# Exercise details
Reproduce the entire listing word for word.

+++ Collected material

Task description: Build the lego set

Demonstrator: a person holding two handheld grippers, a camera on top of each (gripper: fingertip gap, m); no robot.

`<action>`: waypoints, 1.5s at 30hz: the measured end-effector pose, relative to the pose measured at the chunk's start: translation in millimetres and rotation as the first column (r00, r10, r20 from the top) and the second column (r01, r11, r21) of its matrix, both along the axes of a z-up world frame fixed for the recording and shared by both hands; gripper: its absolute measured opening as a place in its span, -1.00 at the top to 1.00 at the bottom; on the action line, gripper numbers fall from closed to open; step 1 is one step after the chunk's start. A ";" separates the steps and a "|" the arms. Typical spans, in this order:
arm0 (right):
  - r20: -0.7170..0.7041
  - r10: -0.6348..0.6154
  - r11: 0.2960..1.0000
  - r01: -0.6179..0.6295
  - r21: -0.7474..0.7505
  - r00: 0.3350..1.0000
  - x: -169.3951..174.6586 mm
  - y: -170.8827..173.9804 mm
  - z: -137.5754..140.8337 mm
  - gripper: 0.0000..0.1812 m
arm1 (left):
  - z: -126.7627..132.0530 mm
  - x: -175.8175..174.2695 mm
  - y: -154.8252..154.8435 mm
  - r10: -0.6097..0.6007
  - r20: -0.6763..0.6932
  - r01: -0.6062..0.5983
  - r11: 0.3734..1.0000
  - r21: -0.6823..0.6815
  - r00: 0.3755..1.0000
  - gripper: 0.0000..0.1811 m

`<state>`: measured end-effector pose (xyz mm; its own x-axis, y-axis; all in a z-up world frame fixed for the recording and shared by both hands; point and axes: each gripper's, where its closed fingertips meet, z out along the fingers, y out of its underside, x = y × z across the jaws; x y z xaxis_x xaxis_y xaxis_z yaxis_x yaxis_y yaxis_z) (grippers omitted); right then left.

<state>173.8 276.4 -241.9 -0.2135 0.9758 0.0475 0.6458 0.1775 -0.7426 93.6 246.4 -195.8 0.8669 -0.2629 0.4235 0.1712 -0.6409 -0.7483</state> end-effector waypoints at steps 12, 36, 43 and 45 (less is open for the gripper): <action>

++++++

# Response to this task
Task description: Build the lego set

Demonstrator: a person holding two handheld grippers, a camera on top of each (gripper: fingertip gap, m); no robot.

`<action>`: waypoints, 1.5s at 30hz: the measured end-effector pose, relative to the pose measured at the chunk's start: translation in millimetres and rotation as the first column (r00, r10, r20 from the top) and the second column (r01, r11, r21) of its matrix, both along the axes of a z-up world frame fixed for the recording and shared by both hands; gripper: its absolute measured opening as a place in its span, -1.00 at the top to 1.00 at the bottom; on the action line, gripper numbers fall from closed to open; step 1 is one step after the chunk's start. A ";" separates the steps and a "|" the arms. Typical spans, in this order:
arm0 (right):
  - r20: -0.7170..0.7041
  - r10: -0.6348..0.6154
  - r11: 0.2960..1.0000
  - r01: -0.6179..0.6295
  - r21: -0.7474..0.7505
  - r00: 0.3350..1.0000
  - x: -169.3951..174.6586 mm
  - y: -170.8827..173.9804 mm
  - z: -137.5754..140.8337 mm
  - gripper: 0.0000..0.1812 m
arm1 (left):
  - z: -126.7627..132.0530 mm
  - x: -175.8175..174.2695 mm
  - y: -154.8252..154.8435 mm
  - r10: -0.6097..0.6007
  - r20: -0.6763..0.6932
  - r01: -0.6062..0.5983
  - r11: 0.3734..1.0000
  - r21: -0.6823..0.6815
  - r00: 0.3755..1.0000
  - gripper: 0.0000..0.1811 m

`<state>`: measured end-effector pose (xyz mm; its own x-axis, y-axis; all in a z-up world frame fixed for the recording and shared by both hands; point and axes: each gripper's, where its closed fingertips meet, z out along the fingers, y out of its underside, x = y × z across the jaws; x y z xaxis_x xaxis_y xaxis_z yaxis_x yaxis_y yaxis_z) (grippers omitted); right then left.

<state>173.8 276.4 -241.9 -0.2135 0.9758 0.0475 0.6458 0.1775 -0.7426 93.6 246.4 -195.8 0.8669 -0.2629 0.4235 0.1712 -0.6409 -0.7483</state> end-effector waypoints at steps 12, 36, 43 and 45 (less is open for the gripper): <action>

Here the answer is complete.